AIM: The study aimed to investigate the cytoprotective effect of 2-mercaptoethanesulfonate (MESNA) against tissue damage in rats exposed to carotid ischemia-reperfusion.

MATERIALS AND METHODS: Twenty-four male Wistar albino rats were divided into four groups (n = 6): sham, carotid I/R, I/R + MESNA (75 mg/kg), and I/R + MESNA (150 mg/kg) groups. To induce ischemia in rats, the carotid arteries were ligated with silk sutures for 10 min; the silk suture was then opened, and 1 h reperfusion was done. MESNA (75 and 150 mg/kg) was administered intraperitoneally 30 min before ischemia-reperfusion. Tissue samples from the animals were taken for histological examination, while the serum levels of some biochemical parameters were utilized to evaluate the systemic alterations. ANOVA and Tukey's post hoc tests were applied with a significance level of 5%.
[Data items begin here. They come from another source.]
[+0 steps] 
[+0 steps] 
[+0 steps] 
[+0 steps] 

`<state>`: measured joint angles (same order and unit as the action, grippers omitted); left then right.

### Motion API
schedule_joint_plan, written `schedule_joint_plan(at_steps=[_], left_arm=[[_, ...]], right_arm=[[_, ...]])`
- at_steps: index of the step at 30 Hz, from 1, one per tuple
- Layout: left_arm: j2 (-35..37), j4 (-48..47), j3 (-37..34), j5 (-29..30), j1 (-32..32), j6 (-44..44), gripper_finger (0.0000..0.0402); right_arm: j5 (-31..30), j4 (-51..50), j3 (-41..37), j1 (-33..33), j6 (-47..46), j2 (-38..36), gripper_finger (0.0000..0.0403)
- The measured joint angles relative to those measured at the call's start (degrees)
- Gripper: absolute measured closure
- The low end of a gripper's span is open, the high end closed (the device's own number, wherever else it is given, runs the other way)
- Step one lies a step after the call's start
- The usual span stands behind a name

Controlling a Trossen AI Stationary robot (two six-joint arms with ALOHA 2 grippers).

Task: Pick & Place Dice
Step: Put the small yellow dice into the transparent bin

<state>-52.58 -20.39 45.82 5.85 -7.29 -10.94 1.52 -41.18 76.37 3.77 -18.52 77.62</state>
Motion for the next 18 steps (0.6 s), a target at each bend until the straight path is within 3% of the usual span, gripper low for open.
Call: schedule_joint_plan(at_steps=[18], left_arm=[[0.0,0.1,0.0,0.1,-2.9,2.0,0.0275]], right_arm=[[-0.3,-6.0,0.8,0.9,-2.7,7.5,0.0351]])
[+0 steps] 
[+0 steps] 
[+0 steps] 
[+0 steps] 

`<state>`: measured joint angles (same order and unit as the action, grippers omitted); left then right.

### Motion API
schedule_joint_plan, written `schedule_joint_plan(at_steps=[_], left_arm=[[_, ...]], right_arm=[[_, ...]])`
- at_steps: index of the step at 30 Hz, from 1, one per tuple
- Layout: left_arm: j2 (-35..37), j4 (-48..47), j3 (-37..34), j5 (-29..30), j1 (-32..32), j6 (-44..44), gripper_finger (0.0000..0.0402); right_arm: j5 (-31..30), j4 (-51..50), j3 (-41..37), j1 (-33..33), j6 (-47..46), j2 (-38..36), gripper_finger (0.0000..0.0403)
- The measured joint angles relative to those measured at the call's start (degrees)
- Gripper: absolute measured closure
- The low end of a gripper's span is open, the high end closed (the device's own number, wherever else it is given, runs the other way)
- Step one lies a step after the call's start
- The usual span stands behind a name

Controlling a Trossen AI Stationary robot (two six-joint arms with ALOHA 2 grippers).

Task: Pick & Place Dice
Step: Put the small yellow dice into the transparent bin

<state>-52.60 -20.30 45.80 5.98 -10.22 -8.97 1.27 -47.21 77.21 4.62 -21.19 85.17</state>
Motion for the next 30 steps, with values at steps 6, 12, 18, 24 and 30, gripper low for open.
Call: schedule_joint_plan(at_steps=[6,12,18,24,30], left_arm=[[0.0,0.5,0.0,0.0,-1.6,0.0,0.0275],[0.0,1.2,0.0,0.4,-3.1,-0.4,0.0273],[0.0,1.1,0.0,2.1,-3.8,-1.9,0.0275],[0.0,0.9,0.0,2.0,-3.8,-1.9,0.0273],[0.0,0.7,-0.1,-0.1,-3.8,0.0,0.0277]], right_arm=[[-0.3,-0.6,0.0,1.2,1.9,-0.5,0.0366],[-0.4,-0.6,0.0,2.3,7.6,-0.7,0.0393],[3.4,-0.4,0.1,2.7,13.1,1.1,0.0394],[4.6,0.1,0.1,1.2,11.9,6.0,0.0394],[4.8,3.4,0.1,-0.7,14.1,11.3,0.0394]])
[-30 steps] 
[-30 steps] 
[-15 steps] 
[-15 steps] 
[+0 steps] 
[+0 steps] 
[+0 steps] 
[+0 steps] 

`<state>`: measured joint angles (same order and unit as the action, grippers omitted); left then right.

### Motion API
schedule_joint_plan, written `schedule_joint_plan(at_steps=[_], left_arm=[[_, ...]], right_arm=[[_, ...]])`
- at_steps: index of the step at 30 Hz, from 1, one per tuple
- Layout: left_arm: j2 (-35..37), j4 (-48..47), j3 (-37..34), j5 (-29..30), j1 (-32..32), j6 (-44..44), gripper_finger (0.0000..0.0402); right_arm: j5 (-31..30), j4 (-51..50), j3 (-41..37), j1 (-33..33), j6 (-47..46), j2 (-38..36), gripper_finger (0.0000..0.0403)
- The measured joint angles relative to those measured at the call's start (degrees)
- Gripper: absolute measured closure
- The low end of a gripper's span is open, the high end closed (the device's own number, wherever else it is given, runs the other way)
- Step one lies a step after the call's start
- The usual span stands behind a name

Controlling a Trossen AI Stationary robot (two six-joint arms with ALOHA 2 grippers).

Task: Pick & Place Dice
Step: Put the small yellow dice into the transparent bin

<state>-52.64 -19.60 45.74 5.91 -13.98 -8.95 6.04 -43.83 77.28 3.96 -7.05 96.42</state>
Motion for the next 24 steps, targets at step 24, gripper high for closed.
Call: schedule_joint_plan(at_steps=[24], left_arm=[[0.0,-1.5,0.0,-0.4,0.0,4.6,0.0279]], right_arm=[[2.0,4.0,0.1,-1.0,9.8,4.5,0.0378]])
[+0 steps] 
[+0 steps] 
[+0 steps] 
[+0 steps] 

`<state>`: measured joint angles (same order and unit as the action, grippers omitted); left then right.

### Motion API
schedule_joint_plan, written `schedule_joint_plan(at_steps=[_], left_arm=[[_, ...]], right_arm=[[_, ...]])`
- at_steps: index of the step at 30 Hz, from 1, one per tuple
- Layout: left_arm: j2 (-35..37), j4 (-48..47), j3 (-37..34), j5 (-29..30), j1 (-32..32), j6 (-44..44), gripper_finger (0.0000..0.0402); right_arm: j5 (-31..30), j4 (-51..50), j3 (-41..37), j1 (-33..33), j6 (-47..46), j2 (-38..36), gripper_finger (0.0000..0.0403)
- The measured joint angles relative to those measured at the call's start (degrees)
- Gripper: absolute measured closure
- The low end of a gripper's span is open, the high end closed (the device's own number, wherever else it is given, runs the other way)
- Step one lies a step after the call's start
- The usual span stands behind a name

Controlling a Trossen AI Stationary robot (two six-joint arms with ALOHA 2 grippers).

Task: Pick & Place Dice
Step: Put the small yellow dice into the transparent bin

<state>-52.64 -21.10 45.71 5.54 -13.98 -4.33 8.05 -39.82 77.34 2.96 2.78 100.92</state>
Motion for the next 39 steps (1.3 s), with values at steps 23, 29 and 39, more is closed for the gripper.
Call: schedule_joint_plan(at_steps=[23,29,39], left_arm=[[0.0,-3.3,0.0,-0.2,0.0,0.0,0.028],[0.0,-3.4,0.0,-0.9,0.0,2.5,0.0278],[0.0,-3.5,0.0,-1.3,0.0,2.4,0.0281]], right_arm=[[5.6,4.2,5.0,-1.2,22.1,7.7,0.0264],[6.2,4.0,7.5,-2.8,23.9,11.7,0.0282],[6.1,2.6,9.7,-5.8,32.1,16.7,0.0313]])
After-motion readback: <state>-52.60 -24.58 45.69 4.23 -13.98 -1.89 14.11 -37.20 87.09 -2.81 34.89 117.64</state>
RESULTS: The ischemia-reperfusion-induced tissue damage as evidenced by increase in serum levels of alanine transaminase, aspartate aminotransferase, alkaline phosphatase, malondialdehyde, lactate dehydrogenase, and matrix metalloproteinases (MMP-1, -2, -8) was significantly (P < 0.05-0.0001) reversed after treatment with MESNA in a dose-dependent manner. Treatment with MESNA (75 and 150 mg/kg), significantly (P < 0.05-0.0001) decreased the I/R-induced increase in serum tumor necrosis factor-alpha (TNF-α) and Interleukin-1-beta (IL-1 β).

CONCLUSION: The results of this study suggest that MESNA has a protective effect on tissues by suppressing cellular responses to oxidants and inflammatory mediators associated with carotid ischemia-reperfusion.